Home » today » Business » Dear Erik Van Looy, you can make us forget that Covid-19 exists

Dear Erik Van Looy, you can make us forget that Covid-19 exists

Dear Erik Van Looy

I think I have a solution. For the Christmas thing, I mean. And you play the central role in that plan. Yes, I place the task of guiding Flanders through this difficult period on your sympathetic shoulders. Here’s the idea: because many of us are threatening to face lonely parties, and to change the ideas of the rascals that threaten to organize transmission parties – to kill two birds with one stone, make from Thursday afternoon 24 to Friday afternoon 25 live television for 24 hours in December: Christmas with Erik! You will keep the nation company for 24 hours – with jokes, quizzes, interviews, videos and the opportunity to chat with you from time to time.

I am writing this in earnest because I recently learned from my own experience that you have a very great comforting capacity. That had escaped me a bit in recent years – The smartest person no longer interested me. Everyone in that program laughs so hard all the time, there is so much needless hilarity that the rebound used to make me rather sad. With every intense burst of laughter on your part, I felt myself drifting a little further away from the Flemish soil current, which continued to give you top viewing figures.

Boomer

Today your program is a bright spot in my day. You will not blame me for confiding in you, but I contend – like many others – with slightly morbid thoughts from time to time. I am lucky with my two lovely housemates, but because I have hardly left the house for eight months now, I sometimes feel sad. Often I feel like crying quietly – were it not for the fact that I’m another shock-resistant boomer who has learned that men don’t cry. But deep down the mind is sometimes under water. I feel that the ravages of time are diligently gnawing the legs from under my chair and I struggle with emotions that I long did not suspect existed – even hearing about the death of Lutgart Simoens, I experienced deep melancholy.

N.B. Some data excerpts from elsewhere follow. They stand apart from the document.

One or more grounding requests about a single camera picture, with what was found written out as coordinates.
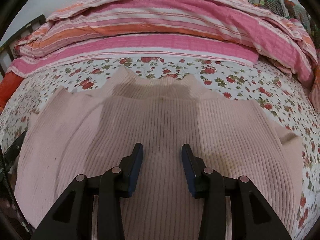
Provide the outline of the person's left hand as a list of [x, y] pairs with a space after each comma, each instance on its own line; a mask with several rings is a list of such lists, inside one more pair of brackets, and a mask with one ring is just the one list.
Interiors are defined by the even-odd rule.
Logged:
[[11, 204], [5, 198], [0, 198], [0, 205], [1, 205], [1, 209], [3, 210], [4, 214], [7, 215], [9, 218], [16, 219], [19, 222], [22, 221], [14, 204]]

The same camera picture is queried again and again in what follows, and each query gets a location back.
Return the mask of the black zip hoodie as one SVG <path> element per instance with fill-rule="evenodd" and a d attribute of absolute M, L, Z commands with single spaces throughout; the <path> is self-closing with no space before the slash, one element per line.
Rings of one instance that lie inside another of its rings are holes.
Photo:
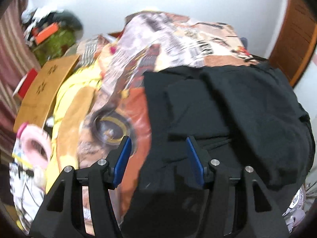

And so it is that this season I am still ready to go to The smartest person to watch. I now indulge in each of your fits of laughter and greedily enjoy the opportunity you offer us to clear the mind for a moment. It’s like my brain is being completely vacuumed for an hour. When I suddenly saw an empty room this week, I thought for a moment that the audience had been collectively transported to intensive care as a result of a super diffuser, but fortunately I quickly realized that new corona rules on TV always strike with some delay. The wonderful thing about your program is that even with that empty studio you still manage to make us forget that Covid-19 exists. In fact, during your quiz life feels so light it seems like everything is always going to be fine, like most people are good, toddlers never get a bullet in the face, like Ben Weyts & Jan Jambon are the new Gaston & Leo instead of Flemish drivers – you are out of the world for a while. And in the meantime you learn something from it – completely unsuspecting, as the Fleming likes it. These are often superfluous facts, but every now and then brand new information presents itself. Really great!

K-pop

The last thing happened with a statement by DJ and participant Umi Defoort. When, after a question about K-pop, he explained that the Korean hype isn’t as harmless and nice as it seems – the celebrities are drilled from childhood and even sent to a plastic surgeon – I was surprised. Sky! Worrying. I had never heard of it. Not from K-pop, even less from the crazy business behind it. I tumbled off my cloud for a moment.

If I had watched the rebroadcast that time instead of live, I would have been spared this bang. After protest from K-pop fans, Vier en Woestijnvis decided to cut the fragment in question from the program. This in accordance with the spirit of the times that dictates that no one should be offended anymore. A motto that Woestijnvis has held for a long time. Just think of Geert Hoste’s Hitler salute that was obediently cut out from an episode of The ideal world, after a letter of complaint from an offended Flemish Belanger. This Orwellian approach to reality – if it bothers, we rewrite it – suits your production house perfectly. A Desert Fisherman is everyone’s friend, someone who – like yourself – is built out of pure cozy and charming amiability. An Erik is a friend at home.

Cut

One can be scornful about that, in these harsh times even the greatest cynic is unable to cope with it. Today we want nothing more than someone who simply cuts everything that disturbs, pinches and disturbs out of the picture stream – as if it never happened. Which gives me another idea: can you perhaps also make the annual overview after that Christmas program?

With kind regards!

Joël De Ceulaer, senior writer

Leave a Comment

This site uses Akismet to reduce spam. Learn how your comment data is processed.